» Exercise prompt:
Please transcribe the listing below with every word intact.

» Source material:
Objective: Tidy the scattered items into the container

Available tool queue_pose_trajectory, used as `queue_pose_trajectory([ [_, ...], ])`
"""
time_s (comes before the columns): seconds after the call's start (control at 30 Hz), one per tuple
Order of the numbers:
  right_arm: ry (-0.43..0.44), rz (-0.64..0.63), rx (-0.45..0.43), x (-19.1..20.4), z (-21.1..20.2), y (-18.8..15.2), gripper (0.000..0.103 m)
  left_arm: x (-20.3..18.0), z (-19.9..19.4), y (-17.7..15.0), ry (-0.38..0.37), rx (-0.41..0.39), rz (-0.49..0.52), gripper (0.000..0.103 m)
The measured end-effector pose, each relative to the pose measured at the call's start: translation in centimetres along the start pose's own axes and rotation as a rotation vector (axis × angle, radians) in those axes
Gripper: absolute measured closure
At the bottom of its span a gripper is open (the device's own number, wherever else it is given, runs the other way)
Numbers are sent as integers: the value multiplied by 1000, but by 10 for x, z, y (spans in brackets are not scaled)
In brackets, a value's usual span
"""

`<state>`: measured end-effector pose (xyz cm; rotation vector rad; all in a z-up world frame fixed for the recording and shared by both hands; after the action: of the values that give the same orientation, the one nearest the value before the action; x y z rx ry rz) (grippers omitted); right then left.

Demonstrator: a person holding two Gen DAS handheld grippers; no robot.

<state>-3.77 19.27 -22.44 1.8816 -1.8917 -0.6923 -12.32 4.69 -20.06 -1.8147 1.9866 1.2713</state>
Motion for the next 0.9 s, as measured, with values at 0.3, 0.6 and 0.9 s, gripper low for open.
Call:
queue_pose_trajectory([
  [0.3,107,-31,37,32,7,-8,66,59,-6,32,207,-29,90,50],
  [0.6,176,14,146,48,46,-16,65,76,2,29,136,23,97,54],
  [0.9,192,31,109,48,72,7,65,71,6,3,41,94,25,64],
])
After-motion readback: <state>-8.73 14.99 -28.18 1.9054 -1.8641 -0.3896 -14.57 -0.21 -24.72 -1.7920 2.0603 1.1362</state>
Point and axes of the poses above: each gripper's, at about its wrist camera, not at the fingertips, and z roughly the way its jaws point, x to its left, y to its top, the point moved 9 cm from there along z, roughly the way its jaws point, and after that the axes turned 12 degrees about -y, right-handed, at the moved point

» The answer:
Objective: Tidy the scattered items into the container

Available tool queue_pose_trajectory, used as `queue_pose_trajectory([ [_, ...], ])`
"""
time_s (comes before the columns): seconds after the call's start (control at 30 Hz), one per tuple
Order of the numbers:
  right_arm: ry (-0.43..0.44), rz (-0.64..0.63), rx (-0.45..0.43), x (-19.1..20.4), z (-21.1..20.2), y (-18.8..15.2), gripper (0.000..0.103 m)
  left_arm: x (-20.3..18.0), z (-19.9..19.4), y (-17.7..15.0), ry (-0.38..0.37), rx (-0.41..0.39), rz (-0.49..0.52), gripper (0.000..0.103 m)
The measured end-effector pose, each relative to the pose measured at the call's start: translation in centimetres along the start pose's own axes and rotation as a rotation vector (axis × angle, radians) in those axes
Gripper: absolute measured closure
At the bottom of its span a gripper is open (the device's own number, wherever else it is given, runs the other way)
Numbers are sent as integers: the value multiplied by 1000, but by 10 for x, z, y (spans in brackets are not scaled)
In brackets, a value's usual span
"""

`<state>`: measured end-effector pose (xyz cm; rotation vector rad; all in a z-up world frame fixed for the recording and shared by both hands; after the action: of the values that give the same orientation, the one nearest the value before the action; x y z rx ry rz) (grippers omitted); right then left.

Demonstrator: a person holding two Gen DAS handheld grippers; no robot.

<state>-3.77 19.27 -22.44 1.8816 -1.8917 -0.6923 -12.32 4.69 -20.06 -1.8147 1.9866 1.2713</state>
Motion for the next 0.9 s, as measured, with values at 0.3, 0.6 and 0.9 s, gripper low for open.
Call:
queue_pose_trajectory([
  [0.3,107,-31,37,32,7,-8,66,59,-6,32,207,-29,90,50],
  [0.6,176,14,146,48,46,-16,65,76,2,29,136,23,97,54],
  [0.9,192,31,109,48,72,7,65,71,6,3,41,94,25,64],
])
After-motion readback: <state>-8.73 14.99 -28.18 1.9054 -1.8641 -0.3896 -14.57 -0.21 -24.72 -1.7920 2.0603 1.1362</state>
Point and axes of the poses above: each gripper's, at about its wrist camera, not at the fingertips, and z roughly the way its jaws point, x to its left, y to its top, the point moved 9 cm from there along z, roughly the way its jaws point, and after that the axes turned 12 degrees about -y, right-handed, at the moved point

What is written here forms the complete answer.